> WHAT YOU WILL DO:
Could you return every record below word for word, leaving out the pictures?

> EXERCISE INPUT:
☆ ☆ ☆ ☆ ☆ ☆ ☆
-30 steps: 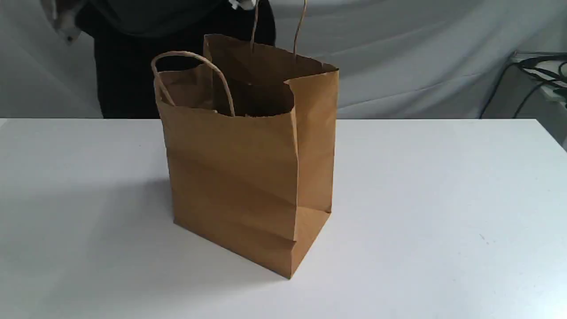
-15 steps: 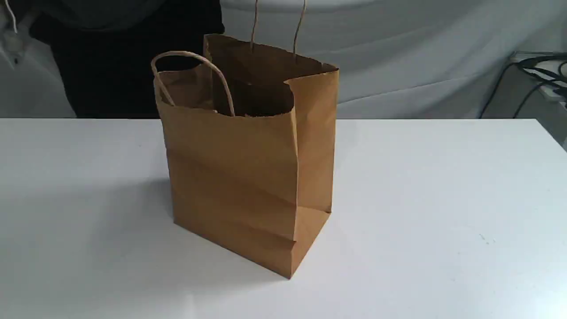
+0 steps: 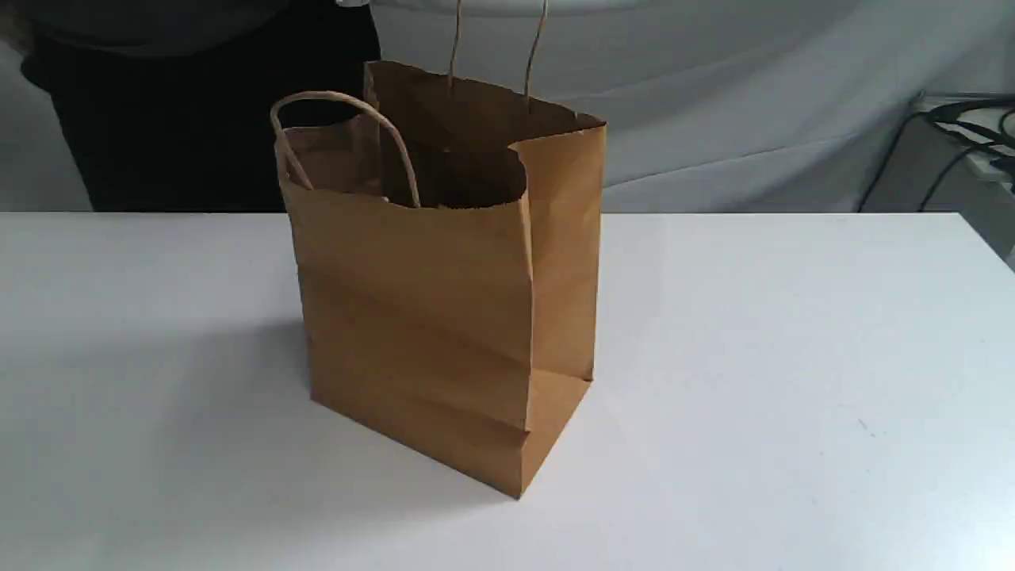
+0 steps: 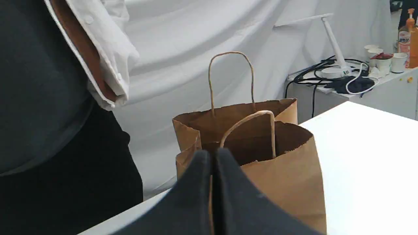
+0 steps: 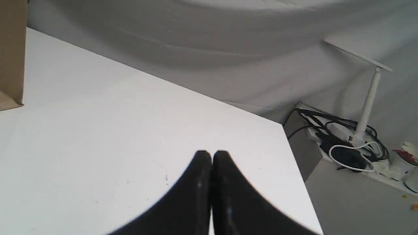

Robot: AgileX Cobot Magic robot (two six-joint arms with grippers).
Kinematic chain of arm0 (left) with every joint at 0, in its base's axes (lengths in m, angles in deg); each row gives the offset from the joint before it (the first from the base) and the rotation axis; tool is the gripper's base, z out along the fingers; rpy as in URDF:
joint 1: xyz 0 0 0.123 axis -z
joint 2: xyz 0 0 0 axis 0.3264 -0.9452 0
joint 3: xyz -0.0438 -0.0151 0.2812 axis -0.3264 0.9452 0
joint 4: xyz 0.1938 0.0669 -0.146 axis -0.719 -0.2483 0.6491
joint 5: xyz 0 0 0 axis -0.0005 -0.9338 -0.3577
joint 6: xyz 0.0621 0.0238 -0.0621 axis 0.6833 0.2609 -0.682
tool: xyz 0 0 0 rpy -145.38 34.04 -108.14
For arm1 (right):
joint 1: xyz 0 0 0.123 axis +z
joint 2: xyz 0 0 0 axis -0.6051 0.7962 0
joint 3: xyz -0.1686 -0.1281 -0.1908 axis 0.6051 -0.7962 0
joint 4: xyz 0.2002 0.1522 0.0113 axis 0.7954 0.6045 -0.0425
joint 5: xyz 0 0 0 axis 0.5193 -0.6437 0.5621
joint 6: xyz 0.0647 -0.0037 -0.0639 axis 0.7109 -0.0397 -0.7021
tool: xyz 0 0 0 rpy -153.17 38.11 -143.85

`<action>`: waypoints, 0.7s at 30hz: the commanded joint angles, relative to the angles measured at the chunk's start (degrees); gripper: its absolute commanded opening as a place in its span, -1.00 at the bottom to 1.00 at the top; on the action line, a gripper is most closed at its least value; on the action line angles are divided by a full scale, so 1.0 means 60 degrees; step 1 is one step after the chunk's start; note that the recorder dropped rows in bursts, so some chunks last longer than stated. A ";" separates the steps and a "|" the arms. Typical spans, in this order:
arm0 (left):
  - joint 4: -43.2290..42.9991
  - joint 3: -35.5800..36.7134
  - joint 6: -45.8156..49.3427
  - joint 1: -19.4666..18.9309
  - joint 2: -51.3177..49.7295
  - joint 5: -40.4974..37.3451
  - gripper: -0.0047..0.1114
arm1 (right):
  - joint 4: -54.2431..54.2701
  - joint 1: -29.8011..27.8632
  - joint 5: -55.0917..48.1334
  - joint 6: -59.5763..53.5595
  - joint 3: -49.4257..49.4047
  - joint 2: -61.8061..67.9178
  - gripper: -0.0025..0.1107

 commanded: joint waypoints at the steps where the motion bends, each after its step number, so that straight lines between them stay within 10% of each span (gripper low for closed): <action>1: 0.0093 0.0048 0.0016 -0.0010 0.0046 0.0050 -0.92 | -0.0123 -0.0070 0.0040 -0.0001 -0.0034 -0.0058 -0.96; 21: 0.1658 0.1259 -0.0718 -0.0463 0.0611 0.0538 -0.92 | -0.0123 -0.0070 0.0040 -0.0001 -0.0034 -0.0058 -0.96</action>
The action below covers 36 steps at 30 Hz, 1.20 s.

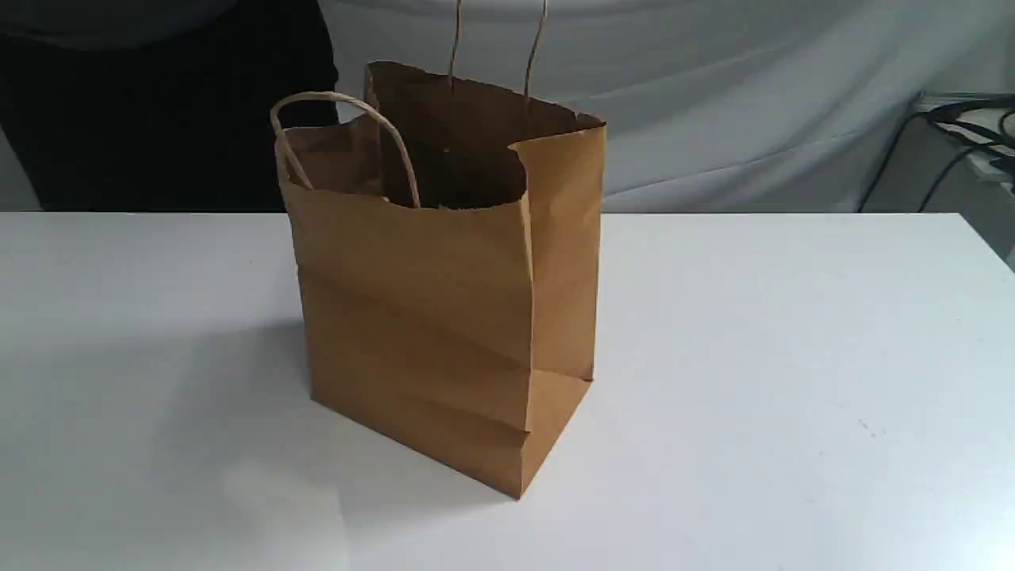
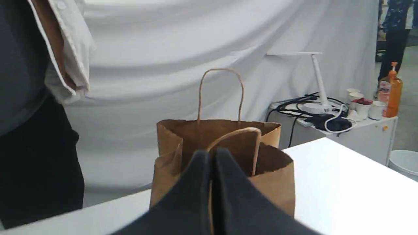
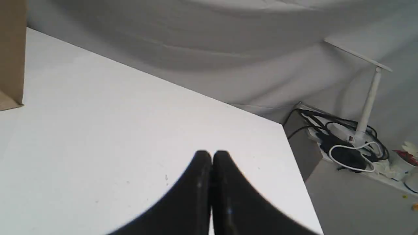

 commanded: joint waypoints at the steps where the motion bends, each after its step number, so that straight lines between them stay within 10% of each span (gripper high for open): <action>1: 0.0631 0.0998 -0.0117 -0.0447 0.0457 0.0461 -0.92 | -0.0123 -0.0070 0.0040 -0.0001 -0.0034 -0.0058 -0.96; 9: 0.2859 0.3426 0.0477 -0.1579 0.2208 0.3265 -0.92 | -0.0117 -0.0070 0.0040 0.0045 -0.0034 -0.0058 -0.96; 28: 0.4652 0.3694 0.2320 -0.1734 0.2696 0.3658 -0.92 | -0.0117 -0.0070 0.0040 0.0045 -0.0034 -0.0058 -0.96; 32: 0.3125 0.3694 0.1347 -0.1734 0.2696 0.3658 -0.92 | -0.0098 -0.0070 0.0040 0.0043 -0.0034 -0.0058 -0.96; 36: -0.1823 0.3694 -0.3213 -0.1734 0.2696 0.3950 -0.92 | -0.0099 -0.0070 0.0040 0.0072 -0.0034 -0.0058 -0.96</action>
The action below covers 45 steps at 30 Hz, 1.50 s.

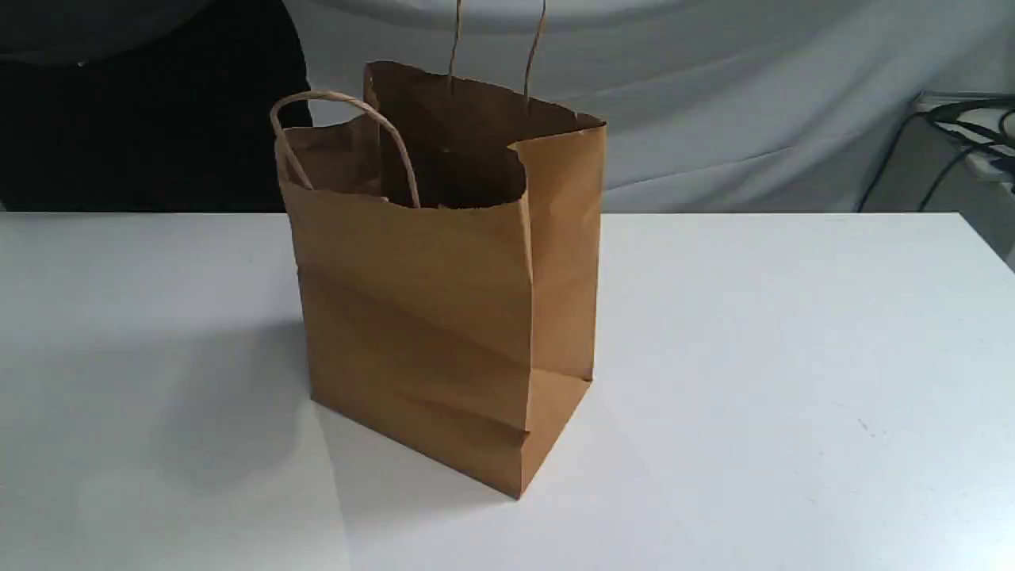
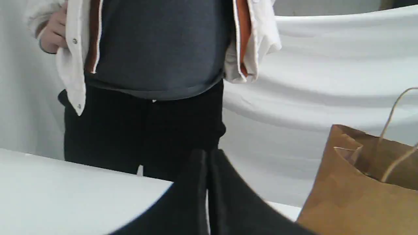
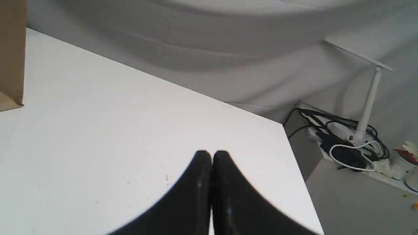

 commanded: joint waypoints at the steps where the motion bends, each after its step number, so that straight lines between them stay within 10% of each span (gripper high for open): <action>1: -0.4458 0.0068 -0.4399 -0.0018 0.0036 0.0311 -0.92 | -0.0099 -0.0070 0.0040 0.0051 -0.0034 -0.0058 -0.96; 8: -1.0888 0.0789 -1.0929 -0.0018 0.0036 0.1528 -0.92 | -0.0099 -0.0070 0.0040 0.0051 -0.0034 -0.0058 -0.96; 18: -1.0998 0.2459 -1.0911 -0.0018 0.1082 0.1771 -0.92 | -0.0099 -0.0070 0.0040 0.0051 -0.0034 -0.0058 -0.96; 45: -1.1634 0.2459 -1.1393 -0.0018 0.1434 0.0853 -0.92 | -0.0099 -0.0070 0.0040 0.0084 -0.0034 -0.0058 -0.96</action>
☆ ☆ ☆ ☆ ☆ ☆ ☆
> OUTPUT BELOW:
-30 steps: 
-15 steps: 
+0 steps: 
+0 steps: 
+0 steps: 

Robot: AgileX Cobot Magic robot (two six-joint arms with grippers).
Kinematic chain of arm0 (left) with every joint at 0, in its base's axes (lengths in m, angles in deg); each row gives the offset from the joint before it (the first from the base) and the rotation axis; tool is the gripper's base, z out along the fingers; rpy as in URDF:
joint 1: xyz 0 0 0.123 axis -z
joint 2: xyz 0 0 0 axis 0.3264 -0.9452 0
joint 3: xyz -0.0438 -0.0151 0.2812 axis -0.3264 0.9452 0
joint 4: xyz 0.1938 0.0669 -0.146 axis -0.719 -0.2483 0.6491
joint 5: xyz 0 0 0 axis -0.0005 -0.9338 -0.3577
joint 6: xyz 0.0621 0.0238 -0.0621 axis 0.6833 0.2609 -0.682
tool: xyz 0 0 0 rpy -145.38 34.04 -108.14
For arm1 (right):
joint 1: xyz 0 0 0.123 axis +z
joint 2: xyz 0 0 0 axis -0.6051 0.7962 0
joint 3: xyz -0.1686 -0.1281 -0.1908 axis 0.6051 -0.7962 0
joint 4: xyz 0.2002 0.1522 0.0113 axis 0.7954 0.6045 -0.0425
joint 5: xyz 0 0 0 axis 0.5193 -0.6437 0.5621
joint 6: xyz 0.0647 -0.0037 -0.0639 axis 0.7109 -0.0397 -0.7021
tool: xyz 0 0 0 rpy -153.17 38.11 -143.85

`<action>`: waypoints, 0.7s at 30hz: the commanded joint angles, relative to the angles measured at the chunk's start (degrees); gripper: its absolute commanded opening as a place in its span, -1.00 at the bottom to 1.00 at the top; on the action line, a gripper is most closed at its least value; on the action line angles are divided by a full scale, so 1.0 means 60 degrees; step 1 is one step after the chunk's start; note that the recorder dropped rows in bursts, so some chunks last longer than stated. A ";" separates the steps and a "|" the arms. Typical spans, in this order:
arm0 (left):
  - joint 4: -43.2290..42.9991
  - joint 3: -35.5800..36.7134
  - joint 6: -45.8156..49.3427
  - joint 1: -19.4666..18.9309
  - joint 2: -51.3177..49.7295
  - joint 5: -40.4974..37.3451
  - gripper: -0.0047..0.1114
arm1 (right):
  - joint 4: -54.2431..54.2701
  - joint 1: -29.8011..27.8632
  - joint 5: -55.0917..48.1334
  - joint 6: -59.5763..53.5595
  - joint 3: -49.4257..49.4047
  - joint 2: -61.8061..67.9178
  - gripper: -0.0025..0.1107

 commanded: joint waypoints at the steps where the motion bends, each after its step number, so that straight lines between them stay within 10% of each span (gripper low for closed): <action>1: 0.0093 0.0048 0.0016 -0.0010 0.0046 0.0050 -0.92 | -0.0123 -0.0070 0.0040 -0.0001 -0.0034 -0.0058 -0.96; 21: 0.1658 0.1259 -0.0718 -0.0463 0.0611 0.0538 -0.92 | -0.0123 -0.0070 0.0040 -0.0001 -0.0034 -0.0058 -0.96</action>
The action below covers 36 steps at 30 Hz, 1.20 s.


 commanded: joint waypoints at the steps where the motion bends, each after its step number, so that straight lines between them stay within 10% of each span (gripper high for open): <action>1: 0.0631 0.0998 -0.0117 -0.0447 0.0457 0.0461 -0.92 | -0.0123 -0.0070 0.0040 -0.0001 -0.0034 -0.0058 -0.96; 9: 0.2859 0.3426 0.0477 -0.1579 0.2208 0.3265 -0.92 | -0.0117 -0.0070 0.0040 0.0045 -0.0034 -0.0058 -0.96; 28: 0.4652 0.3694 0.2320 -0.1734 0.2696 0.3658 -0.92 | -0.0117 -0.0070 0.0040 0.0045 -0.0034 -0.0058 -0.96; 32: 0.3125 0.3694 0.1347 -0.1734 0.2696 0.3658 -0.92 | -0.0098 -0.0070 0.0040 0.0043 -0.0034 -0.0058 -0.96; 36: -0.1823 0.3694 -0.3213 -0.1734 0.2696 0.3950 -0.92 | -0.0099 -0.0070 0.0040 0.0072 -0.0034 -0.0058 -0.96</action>
The action below covers 45 steps at 30 Hz, 1.50 s.


 commanded: joint waypoints at the steps where the motion bends, each after its step number, so that straight lines between them stay within 10% of each span (gripper high for open): <action>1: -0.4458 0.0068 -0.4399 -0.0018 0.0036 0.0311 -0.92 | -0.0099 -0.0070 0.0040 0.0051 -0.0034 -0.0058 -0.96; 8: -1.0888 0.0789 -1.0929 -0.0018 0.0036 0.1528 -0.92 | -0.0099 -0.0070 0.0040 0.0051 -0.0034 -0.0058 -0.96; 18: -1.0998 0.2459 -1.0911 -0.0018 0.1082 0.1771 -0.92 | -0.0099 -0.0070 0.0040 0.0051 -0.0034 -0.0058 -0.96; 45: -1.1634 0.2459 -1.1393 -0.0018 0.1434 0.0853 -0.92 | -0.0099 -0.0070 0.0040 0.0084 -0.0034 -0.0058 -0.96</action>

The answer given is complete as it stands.